Gigantic Stretchability of Conductive Elastomers with 3D Nanostructures

Abstract

Flexible electornics requires highly stretchable conductive components. To meet the requirement people suggest elastomers loaded with functional fillers such as carbon black, metal nanoparticles, and carbon nanotubes (CNT). Still, these methods fall short of improving conductivity of composite materials under large strain. Recently, by mechanically perforating with two-dimensional (2D) net-shaped structures, uniaxial stretchability of elastomers is increased up to 35 % from its intrinsic stretchability.
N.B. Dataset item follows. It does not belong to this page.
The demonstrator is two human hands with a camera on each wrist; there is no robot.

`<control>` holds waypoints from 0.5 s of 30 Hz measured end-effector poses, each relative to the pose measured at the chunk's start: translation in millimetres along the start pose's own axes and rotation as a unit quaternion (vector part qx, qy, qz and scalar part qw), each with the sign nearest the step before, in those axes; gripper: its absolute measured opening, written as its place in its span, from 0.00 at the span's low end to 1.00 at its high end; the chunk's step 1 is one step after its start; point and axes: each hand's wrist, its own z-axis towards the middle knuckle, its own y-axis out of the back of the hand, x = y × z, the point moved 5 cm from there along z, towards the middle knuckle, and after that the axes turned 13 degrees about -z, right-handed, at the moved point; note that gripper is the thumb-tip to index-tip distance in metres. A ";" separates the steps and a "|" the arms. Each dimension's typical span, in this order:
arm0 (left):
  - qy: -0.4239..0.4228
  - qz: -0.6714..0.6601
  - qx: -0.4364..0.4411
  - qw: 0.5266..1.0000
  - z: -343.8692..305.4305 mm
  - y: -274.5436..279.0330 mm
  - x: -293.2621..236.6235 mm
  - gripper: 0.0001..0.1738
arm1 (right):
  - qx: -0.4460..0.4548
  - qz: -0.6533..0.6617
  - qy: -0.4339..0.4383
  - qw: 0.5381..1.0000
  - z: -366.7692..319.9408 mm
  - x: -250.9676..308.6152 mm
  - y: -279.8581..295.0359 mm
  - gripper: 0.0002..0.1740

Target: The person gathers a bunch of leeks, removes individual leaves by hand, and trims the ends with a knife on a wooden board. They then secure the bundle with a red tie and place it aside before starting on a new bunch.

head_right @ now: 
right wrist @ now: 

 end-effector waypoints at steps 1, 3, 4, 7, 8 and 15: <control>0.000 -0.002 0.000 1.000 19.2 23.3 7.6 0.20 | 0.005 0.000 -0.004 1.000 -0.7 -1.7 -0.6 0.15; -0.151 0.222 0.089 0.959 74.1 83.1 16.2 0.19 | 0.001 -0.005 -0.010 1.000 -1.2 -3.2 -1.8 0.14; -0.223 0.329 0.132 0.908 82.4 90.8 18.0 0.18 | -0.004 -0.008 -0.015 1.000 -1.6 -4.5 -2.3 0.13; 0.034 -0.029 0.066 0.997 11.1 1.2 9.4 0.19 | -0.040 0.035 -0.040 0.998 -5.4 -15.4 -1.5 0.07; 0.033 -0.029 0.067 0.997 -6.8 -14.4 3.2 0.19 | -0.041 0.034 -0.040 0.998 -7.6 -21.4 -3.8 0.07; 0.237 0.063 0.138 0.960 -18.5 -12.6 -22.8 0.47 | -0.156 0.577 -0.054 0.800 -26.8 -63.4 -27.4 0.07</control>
The shape of 2D holes in the perforated films effectively deconcentrate tensile stratins during stretching. In this work, we demonstrate the improvement of stretchability by using three-dimensionally (3D) perforated elastomers. 3D patterned nanostructures, by using special positive-tone resists during proximity field nanopatterning (PnP), work as a template for conductive elastomers because of its easy dissolution after the infiltration of the elastomer. Through this template, thick (~10 μm), net-shaped 3D elastomers are successfully fabricated; procedures inclduing infiltration of PDMS and removal of polymer templates by water-based solution yield 3D nanostructured PDMS films. 3D PDMS shows gigantic stretchability compared to normal PDMS by effective deconcentration of tensile strains during elongation. Some basic stress-strain analysis proves the stable conductivity of elastomers after elongation. The ultimate elongation of 3D nanostructures is investigated with numericla calculations.